Prozess

Bauunternehmer soll in Sicherungsverwahrung

Ein Berliner Bauunternehmer soll wegen mehrfachen Missbrauchs mehrere Jahre in Haft. Das beantragte die Staatsanwaltschaft – samt anschließender Sicherungsverwahrung.

Acht Jahre Haft hat die Staatsanwaltschaft gegen einen Bauunternehmer beantragt, der zahlreiche Jungen längere Zeit sexuell missbraucht haben soll. Die Anklägerin forderte in ihrem Plädoyer vor dem Berliner Landgericht auch die Sicherungsverwahrung für den 49-Jährigen. Es sei erschreckend, dass dem Angeklagten jegliches Problembewusstsein für die Taten fehle. Nach Verbüßung der Strafe seien weitere Übergriffe auf Jungen zu befürchten.

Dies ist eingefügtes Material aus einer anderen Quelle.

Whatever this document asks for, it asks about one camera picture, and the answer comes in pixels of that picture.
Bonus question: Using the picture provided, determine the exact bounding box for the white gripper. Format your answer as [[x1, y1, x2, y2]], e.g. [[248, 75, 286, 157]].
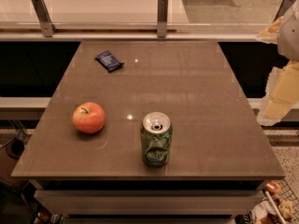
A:
[[256, 6, 299, 126]]

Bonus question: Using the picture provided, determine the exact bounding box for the green soda can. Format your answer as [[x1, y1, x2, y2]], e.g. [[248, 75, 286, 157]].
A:
[[140, 112, 173, 167]]

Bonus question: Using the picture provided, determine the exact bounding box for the dark blue rxbar wrapper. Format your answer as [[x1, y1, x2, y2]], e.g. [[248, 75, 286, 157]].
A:
[[95, 50, 123, 73]]

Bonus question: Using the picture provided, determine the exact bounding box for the red apple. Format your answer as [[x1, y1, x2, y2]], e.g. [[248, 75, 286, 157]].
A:
[[72, 103, 106, 134]]

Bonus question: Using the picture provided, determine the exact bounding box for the black round stool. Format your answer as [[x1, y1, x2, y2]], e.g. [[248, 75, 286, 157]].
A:
[[6, 138, 24, 160]]

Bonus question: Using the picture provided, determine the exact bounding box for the right metal railing bracket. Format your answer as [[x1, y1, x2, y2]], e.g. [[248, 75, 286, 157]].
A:
[[275, 0, 296, 20]]

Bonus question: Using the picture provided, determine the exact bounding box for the metal railing bracket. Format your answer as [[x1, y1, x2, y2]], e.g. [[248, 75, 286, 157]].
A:
[[31, 0, 56, 37], [275, 0, 296, 20], [157, 0, 168, 38]]

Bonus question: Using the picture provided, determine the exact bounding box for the middle metal railing bracket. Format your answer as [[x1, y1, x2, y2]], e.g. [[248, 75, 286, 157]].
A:
[[157, 0, 168, 38]]

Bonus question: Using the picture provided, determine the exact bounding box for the wire basket with snacks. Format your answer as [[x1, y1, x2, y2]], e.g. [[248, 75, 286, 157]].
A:
[[249, 180, 299, 224]]

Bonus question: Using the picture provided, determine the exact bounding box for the left metal railing bracket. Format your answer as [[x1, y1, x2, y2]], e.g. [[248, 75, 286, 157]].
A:
[[31, 0, 56, 37]]

Der Prozess wegen sexuellen Missbrauchs begann vor zwei Jahren. Die Anklage war zunächst von einer Serie von rund 700 sexuellen Übergriffen auf insgesamt 19 Jungen ausgegangen. Im Verlauf des Prozesses sind zahlreiche Vorwürfe eingestellt worden. Der Unternehmer soll sich das Vertrauen der Jungen durch Einladungen zum Essen und Freizeitvergnügen erschlichen haben. Zum Sex sei es in seiner Wohnung oder in seinen Fahrzeugen gekommen.

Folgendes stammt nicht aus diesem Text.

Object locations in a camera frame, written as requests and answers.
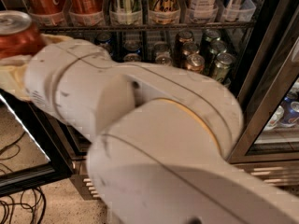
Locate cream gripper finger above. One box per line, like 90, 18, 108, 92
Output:
42, 34, 71, 45

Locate red coca-cola can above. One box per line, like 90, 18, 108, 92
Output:
28, 0, 66, 26
0, 10, 46, 59

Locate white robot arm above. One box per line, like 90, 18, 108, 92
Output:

Der Unternehmer hatte die Vorwürfe des Kindesmissbrauchs bestritten. Das Gericht solle endlich an den Jungen zweifeln und nicht an ihm, ergänzte der Angeklagte seine Aussagen am Ende der Beweisaufnahme. Die Verhandlung wurde unterbrochen, weil sich der im Rollstuhl in den Saal geschobene Mann wegen starker Kopfschmerzen nicht in der Lage sah, dem Prozess weiter zu folgen. Der 49-Jährige leidet an Gallensteinen und Herz-Kreislaufbeschwerden. Die eingeschränkte Verhandlungsfähigkeit hatte das Verfahren verzögert. Der Prozess wird am Montag fortgesetzt.